Spotting a suspicious message
Before you click, ask yourself:
- Is it unexpected or urgent? A false sense of urgency (act now) is a classic trick.
- Do you know the sender? Check the email address and look for spelling mistakes or a mismatched domain — like micros0ft.com with a zero. A legitimate-looking address is still no guarantee.
- Is the request strange? An official body will never ask for your password or bank details by email, text or phone.
- Where does the link lead? Hover over it without clicking and check the domain name, just before the first slash. Be wary of QR codes ('quishing') too.
- Are you asked to pay? An unusual or foreign account number, or a crypto wallet, should raise a red flag.

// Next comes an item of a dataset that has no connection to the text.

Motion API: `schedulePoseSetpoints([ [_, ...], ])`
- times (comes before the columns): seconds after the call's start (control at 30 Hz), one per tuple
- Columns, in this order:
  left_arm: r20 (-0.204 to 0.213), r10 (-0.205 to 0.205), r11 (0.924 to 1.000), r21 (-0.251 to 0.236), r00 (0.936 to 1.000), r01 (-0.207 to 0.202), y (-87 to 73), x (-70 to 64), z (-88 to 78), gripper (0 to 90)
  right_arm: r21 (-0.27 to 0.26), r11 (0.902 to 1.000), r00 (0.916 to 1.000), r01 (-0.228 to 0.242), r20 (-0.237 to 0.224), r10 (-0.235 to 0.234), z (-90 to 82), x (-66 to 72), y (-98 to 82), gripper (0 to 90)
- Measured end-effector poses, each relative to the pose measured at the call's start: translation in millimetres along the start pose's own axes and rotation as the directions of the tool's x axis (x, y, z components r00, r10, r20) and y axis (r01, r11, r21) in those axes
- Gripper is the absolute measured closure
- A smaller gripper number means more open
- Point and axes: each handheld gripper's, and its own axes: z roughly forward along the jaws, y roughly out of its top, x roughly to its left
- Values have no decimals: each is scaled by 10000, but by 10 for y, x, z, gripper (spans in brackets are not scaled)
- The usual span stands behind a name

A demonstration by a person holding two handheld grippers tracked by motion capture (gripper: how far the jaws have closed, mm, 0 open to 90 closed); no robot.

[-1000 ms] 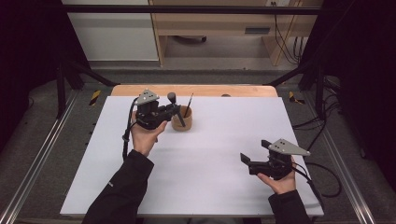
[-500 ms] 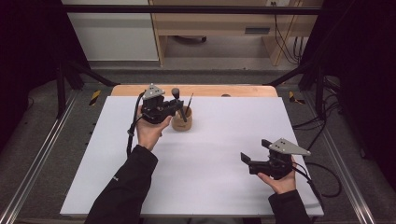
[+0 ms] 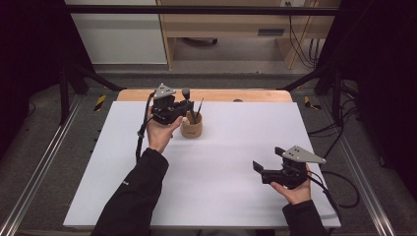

Phishing comes in many forms: besides email, there is SMS phishing ('smishing'), voice phishing ('vishing') and QR-code phishing ('quishing'). Criminals increasingly use artificial intelligence to write very convincing messages, so vigilance remains your best defence.
How to react
Don't click any link or open any attachment in a doubtful message. If you receive an unexpected attachment, confirm with the sender through another channel before opening it. In Belgium, forward suspicious messages to suspicious@safeonweb.be, where links are analysed and then blocked in browsers; in Outlook you can also use Report and then Report phishing. If you already clicked, enter no data, never share a personal code, and change any reused password immediately. Confirm that multi-factor authentication is on, notify your IT team, and don't forward the suspicious link to anyone else.
Reduce the risk up front
Keep browser protection such as Microsoft Edge SmartScreen switched on to block known phishing sites, and install the Safeonweb browser extension, which warns you when a website is unsafe. When in doubt, don't click — think before you click.